DANIEL RADCLIFFE: That’s the thing.  When I first put them on I was relieved.  It’s all very well to see written down, ‘He has horns on.’  You can imagine something really cool, but whether it translates into something really cool or actually something comic or distracting, there’s no guarantee until you sit down and have them on.  But, no, I loved them immediately.  I was like, ‘Oh these are awesome.’  Also the fact that they’re kind of the same-ish color as my hair and that it looks sort of - one of my most hated words in the world is ‘organic’ and the misuse of the word ‘organic.’  People are like, ‘Oh, I want it to feel organic.’  But in this case, I do use it just because they look like they are made from organic material that has come out of my head rather than something stuck on.  Full respect to Hellboy, but we didn’t want it to be Hellboy.  It’s a different thing, it’s a different style of movie, it’s a much more grounded world so we wanted to avoid any kind of things like that.  I kind of loved them pretty quickly.  You just felt f*cking cool when you wore them, to be honest.  [Laughs]

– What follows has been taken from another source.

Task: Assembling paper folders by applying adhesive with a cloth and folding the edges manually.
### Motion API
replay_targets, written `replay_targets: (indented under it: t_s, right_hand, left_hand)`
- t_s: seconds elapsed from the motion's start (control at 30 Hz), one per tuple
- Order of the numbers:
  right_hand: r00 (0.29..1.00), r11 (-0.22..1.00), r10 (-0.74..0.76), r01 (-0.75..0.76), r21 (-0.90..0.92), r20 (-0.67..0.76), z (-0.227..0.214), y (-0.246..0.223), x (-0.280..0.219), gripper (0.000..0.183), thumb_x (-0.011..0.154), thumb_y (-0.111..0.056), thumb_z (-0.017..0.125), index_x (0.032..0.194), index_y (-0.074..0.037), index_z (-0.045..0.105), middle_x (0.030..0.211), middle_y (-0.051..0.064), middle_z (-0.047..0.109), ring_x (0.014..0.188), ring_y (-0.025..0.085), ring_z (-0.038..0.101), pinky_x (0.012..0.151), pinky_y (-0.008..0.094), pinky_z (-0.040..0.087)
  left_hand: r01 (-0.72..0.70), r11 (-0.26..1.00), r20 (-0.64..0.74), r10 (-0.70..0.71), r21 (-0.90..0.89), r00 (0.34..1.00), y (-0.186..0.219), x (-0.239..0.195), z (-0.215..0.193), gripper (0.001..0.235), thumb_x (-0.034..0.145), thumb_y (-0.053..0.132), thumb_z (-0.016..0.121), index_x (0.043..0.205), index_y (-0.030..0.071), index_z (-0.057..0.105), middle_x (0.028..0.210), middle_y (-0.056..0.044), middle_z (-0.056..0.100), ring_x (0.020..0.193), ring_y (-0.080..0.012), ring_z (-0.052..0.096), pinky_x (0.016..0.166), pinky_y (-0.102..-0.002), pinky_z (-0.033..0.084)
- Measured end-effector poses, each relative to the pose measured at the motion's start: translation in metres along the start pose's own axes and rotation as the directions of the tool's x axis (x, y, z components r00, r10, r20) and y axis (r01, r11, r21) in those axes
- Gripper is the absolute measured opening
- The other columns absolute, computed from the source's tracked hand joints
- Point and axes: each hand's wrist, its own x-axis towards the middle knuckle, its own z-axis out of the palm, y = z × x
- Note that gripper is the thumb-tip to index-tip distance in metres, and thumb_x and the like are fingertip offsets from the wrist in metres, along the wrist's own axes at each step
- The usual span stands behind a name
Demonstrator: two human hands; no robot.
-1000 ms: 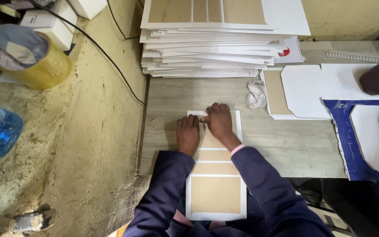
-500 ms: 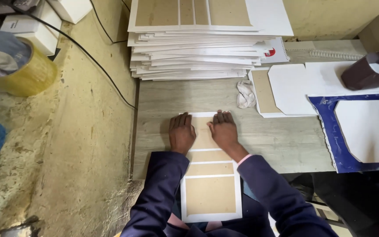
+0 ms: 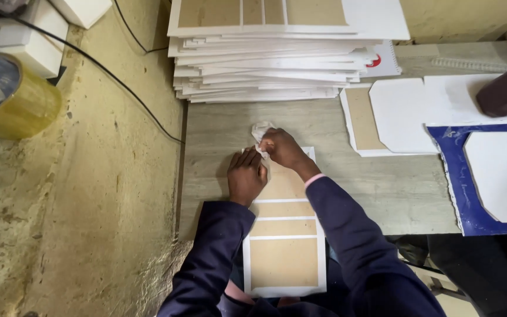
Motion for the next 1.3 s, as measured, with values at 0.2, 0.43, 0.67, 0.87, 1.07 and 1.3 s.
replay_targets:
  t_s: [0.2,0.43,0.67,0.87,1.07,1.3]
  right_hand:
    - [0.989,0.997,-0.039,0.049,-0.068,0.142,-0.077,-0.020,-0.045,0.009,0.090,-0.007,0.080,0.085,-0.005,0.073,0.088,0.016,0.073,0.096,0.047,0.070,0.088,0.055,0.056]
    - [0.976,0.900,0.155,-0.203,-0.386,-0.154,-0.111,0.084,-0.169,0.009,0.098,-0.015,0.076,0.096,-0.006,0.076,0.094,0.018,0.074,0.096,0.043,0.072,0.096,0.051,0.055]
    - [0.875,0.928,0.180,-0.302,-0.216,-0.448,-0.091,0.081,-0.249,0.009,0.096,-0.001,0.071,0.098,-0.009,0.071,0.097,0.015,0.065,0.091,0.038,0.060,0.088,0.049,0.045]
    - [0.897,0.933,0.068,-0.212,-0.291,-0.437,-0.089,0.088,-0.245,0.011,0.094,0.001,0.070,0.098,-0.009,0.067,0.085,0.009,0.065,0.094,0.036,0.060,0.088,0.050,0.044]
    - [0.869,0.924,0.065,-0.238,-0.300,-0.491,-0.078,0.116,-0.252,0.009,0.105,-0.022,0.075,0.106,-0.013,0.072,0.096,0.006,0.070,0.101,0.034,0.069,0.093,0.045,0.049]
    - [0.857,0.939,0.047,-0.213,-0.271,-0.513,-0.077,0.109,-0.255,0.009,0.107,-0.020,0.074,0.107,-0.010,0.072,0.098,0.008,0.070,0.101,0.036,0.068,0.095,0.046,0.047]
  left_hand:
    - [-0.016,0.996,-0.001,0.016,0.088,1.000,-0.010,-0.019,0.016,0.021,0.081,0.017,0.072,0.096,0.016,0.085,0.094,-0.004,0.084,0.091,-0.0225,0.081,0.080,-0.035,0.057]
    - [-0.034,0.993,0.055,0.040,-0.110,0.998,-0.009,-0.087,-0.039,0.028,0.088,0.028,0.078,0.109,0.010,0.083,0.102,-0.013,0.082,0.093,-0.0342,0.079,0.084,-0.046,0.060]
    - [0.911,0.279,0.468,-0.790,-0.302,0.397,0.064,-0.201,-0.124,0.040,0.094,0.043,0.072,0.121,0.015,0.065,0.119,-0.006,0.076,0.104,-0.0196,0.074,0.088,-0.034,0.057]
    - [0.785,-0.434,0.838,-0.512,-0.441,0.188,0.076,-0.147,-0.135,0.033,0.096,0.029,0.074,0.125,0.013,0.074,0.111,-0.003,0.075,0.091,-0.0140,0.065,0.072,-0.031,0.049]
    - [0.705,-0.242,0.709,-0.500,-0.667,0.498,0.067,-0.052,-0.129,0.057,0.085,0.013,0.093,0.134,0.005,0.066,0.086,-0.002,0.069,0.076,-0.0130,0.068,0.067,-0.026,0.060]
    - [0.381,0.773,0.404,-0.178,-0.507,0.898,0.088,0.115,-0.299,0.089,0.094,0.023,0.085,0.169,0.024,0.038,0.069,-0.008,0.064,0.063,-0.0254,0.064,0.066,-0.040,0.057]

It does look really cool with the horns and that outfit.  I hope you kept the jacket.

RADCLIFFE: I kept the jacket.  Yeah!  Before I’d even left my costume fitting or started filming anything, I think I went, ‘That’s coming home with me at the end.’  There were only like two of them, maybe three of them, and they were made for the film specifically and two of them got the sh*t beaten out of them and torn apart, so I got the one good one that I kept and it’s a hell of a statement to walk around in though normally.  It’s quite big.  I’m hoping that after this film comes out, people will know it.  ‘Oh that’s the cool jacket from Horns!’  Whereas now they’re just like, ‘Oh, Daniel Radcliffe is wearing a statement leather jacket tonight.’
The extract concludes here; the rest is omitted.